_EXERCISE BRIEF_. Output the following data exactly.

_AVAILABLE DATA_.
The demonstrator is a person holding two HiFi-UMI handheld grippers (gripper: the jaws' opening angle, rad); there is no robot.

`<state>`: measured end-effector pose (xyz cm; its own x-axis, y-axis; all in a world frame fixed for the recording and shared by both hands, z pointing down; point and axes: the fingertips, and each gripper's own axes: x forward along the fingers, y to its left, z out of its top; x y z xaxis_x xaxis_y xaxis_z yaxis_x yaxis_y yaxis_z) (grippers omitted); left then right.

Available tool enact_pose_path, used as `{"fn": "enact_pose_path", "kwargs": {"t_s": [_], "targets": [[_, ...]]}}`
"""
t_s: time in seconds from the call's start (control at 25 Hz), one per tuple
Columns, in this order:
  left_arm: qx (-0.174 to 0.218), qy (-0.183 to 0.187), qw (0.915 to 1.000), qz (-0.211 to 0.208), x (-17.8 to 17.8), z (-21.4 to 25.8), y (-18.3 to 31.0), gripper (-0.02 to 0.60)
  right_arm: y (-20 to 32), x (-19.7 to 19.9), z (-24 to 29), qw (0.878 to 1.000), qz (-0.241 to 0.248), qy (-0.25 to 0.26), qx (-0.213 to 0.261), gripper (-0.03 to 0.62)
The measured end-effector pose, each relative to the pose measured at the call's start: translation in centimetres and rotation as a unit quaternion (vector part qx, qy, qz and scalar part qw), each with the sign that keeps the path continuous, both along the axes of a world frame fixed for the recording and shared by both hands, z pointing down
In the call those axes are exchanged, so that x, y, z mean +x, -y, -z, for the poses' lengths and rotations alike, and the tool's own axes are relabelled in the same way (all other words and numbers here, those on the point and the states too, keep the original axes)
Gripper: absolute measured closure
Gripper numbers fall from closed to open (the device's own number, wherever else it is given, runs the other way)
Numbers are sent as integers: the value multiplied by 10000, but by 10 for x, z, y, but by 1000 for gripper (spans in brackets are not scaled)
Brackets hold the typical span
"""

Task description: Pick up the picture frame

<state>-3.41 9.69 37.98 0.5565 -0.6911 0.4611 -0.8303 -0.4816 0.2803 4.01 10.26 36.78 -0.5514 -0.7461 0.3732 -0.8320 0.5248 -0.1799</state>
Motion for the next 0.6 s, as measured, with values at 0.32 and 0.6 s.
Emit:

_ANSWER SECTION_.
The demonstrator is a person holding two HiFi-UMI handheld grippers (gripper: the jaws' opening angle, rad); there is no robot.

`<state>`: measured end-effector pose (xyz cm; its own x-axis, y-axis; all in a world frame fixed for the recording and shared by both hands, z pointing down; point and axes: the fingertips, and each gripper's own axes: x forward along the fingers, y to its left, z out of its top; x y z xaxis_x xaxis_y xaxis_z yaxis_x yaxis_y yaxis_z) (grippers omitted); left then right.

Available tool enact_pose_path, used as `{"fn": "enact_pose_path", "kwargs": {"t_s": [_], "targets": [[_, ...]]}}`
"""
t_s: time in seconds from the call's start (control at 25 Hz), one per tuple
Columns, in this order:
  left_arm: qx (-0.174 to 0.218), qy (-0.183 to 0.187), qw (0.915 to 1.000), qz (-0.211 to 0.208), x (-17.8 to 17.8), z (-21.4 to 25.8), y (-18.3 to 31.0), gripper (-0.02 to 0.60)
  right_arm: y (-20 to 32), x (-19.7 to 19.9), z (-24 to 29), qw (0.878 to 1.000), qz (-0.241 to 0.248), qy (-0.25 to 0.26), qx (-0.213 to 0.261), gripper (-0.03 to 0.62)
The measured end-effector pose, each relative to the pose measured at the call's start: translation in centimetres and rotation as a unit quaternion (vector part qx, qy, qz and scalar part qw), each with the sign that keeps the path continuous, both along the axes of a world frame fixed for the recording and shared by both hands, z pointing down
In the call those axes are exchanged, so that x, y, z mean +x, -y, -z, for the poses' lengths and rotations alike, and the tool's own axes are relabelled in the same way (all other words and numbers here, those on the point and the states too, keep the original axes)
Gripper: absolute measured closure
Gripper numbers fall from closed to open (the device's own number, wherever else it is given, runs the other way)
Numbers are sent as integers: the value multiplied by 10000, but by 10 for x, z, y, but by 1000 for gripper (spans in brackets are not scaled)
Brackets hold the typical span
"""

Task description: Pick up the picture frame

<state>-3.41 9.69 37.98 0.5565 -0.6911 0.4611 -0.8303 -0.4816 0.2803 4.01 10.26 36.78 -0.5514 -0.7461 0.3732 -0.8320 0.5248 -0.1799</state>
Motion for the next 0.6 s, as measured, with values at 0.32 and 0.6 s.
Emit:

No further work remains in this exercise.